- [What to produce]
Skip the pictures and repeat each line of the data exactly.
***** Recorded information *****
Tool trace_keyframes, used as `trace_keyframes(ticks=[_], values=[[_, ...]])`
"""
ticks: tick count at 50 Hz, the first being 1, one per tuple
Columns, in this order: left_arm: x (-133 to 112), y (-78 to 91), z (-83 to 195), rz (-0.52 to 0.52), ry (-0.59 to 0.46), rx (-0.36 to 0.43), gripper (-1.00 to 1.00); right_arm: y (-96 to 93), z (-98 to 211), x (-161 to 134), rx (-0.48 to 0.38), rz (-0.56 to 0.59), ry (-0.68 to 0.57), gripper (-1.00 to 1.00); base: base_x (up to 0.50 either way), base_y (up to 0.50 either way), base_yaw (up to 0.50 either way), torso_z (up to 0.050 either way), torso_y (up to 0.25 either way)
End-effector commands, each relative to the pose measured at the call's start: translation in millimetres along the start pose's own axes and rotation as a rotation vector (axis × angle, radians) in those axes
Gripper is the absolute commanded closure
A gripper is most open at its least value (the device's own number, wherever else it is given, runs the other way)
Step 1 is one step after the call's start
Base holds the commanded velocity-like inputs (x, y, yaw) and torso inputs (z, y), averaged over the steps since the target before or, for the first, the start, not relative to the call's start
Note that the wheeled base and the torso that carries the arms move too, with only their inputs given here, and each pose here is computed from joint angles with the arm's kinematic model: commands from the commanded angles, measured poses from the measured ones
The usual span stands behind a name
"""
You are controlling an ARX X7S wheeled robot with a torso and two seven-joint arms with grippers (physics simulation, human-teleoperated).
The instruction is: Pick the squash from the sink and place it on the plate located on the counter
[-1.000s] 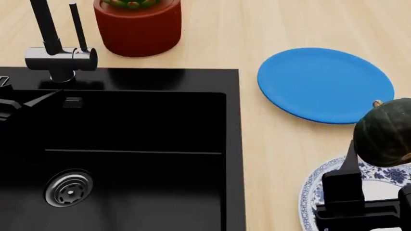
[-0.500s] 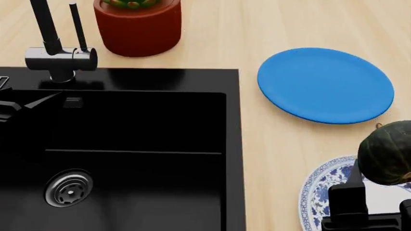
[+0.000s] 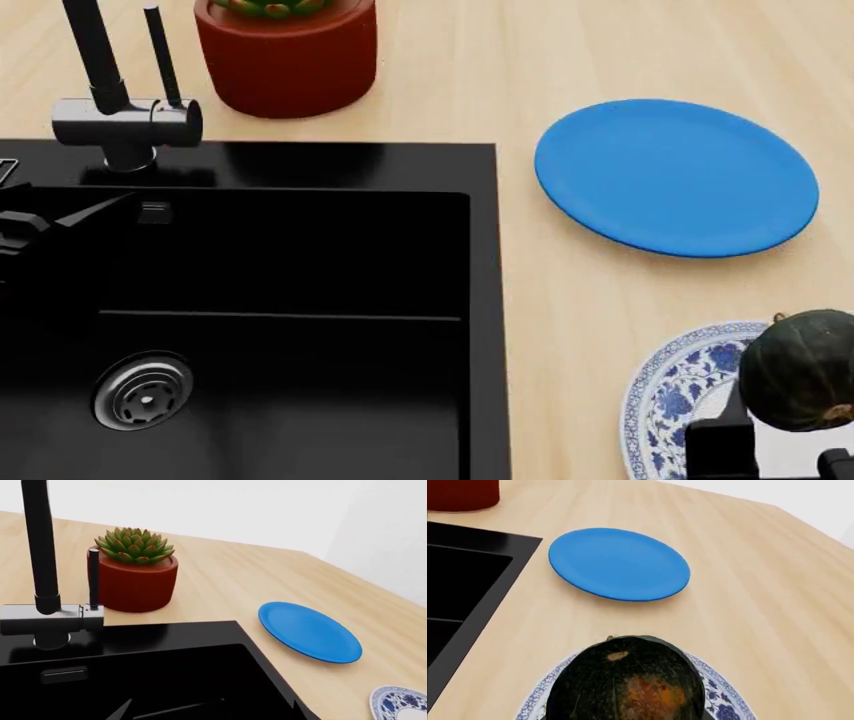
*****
- [Reply]
Tool trace_keyframes, used as `trace_keyframes(ticks=[_], values=[[_, ...]])`
"""
ticks: tick count at 50 Hz, the first being 1, one per tuple
Columns, in this order: left_arm: x (-133 to 112), y (-78 to 91), z (-83 to 195), rz (-0.52 to 0.52), ry (-0.59 to 0.46), rx (-0.36 to 0.43), gripper (-1.00 to 1.00); right_arm: y (-96 to 93), z (-98 to 211), x (-161 to 134), rx (-0.48 to 0.38), rz (-0.56 to 0.59), ry (-0.68 to 0.57), gripper (-1.00 to 1.00); base: base_x (up to 0.50 either way), base_y (up to 0.50 either way), base_yaw (up to 0.50 either way), torso_z (up to 0.050 either way), torso_y (up to 0.25 either way)
End-effector commands, each relative to the pose measured at the call's start: translation in millimetres along the start pose's own axes and rotation as a rotation vector (axis × angle, radians) in those axes
Gripper is the absolute commanded closure
A gripper is most open at its least value (the device's own number, wherever else it is given, runs the other way)
Step 1 is one step after the call's start
Base holds the commanded velocity-like inputs (x, y, yaw) and torso inputs (z, y), averaged over the steps since the target before or, for the first, the start, not relative to the call's start
Note that the wheeled base and the torso that carries the arms move too, with only their inputs given here, and each pose here is computed from joint angles with the arm's kinematic model: commands from the commanded angles, measured poses from the measured ones
The usual span stands behind a name
"""
You are controlling an ARX X7S wheeled robot with a torso and two seven-joint arms with grippers (physics simulation, human-teleoperated).
The instruction is: Pick the squash from the sink and place it on the plate located on the counter
[-1.000s] 
[-0.500s] 
[+0.000s] 

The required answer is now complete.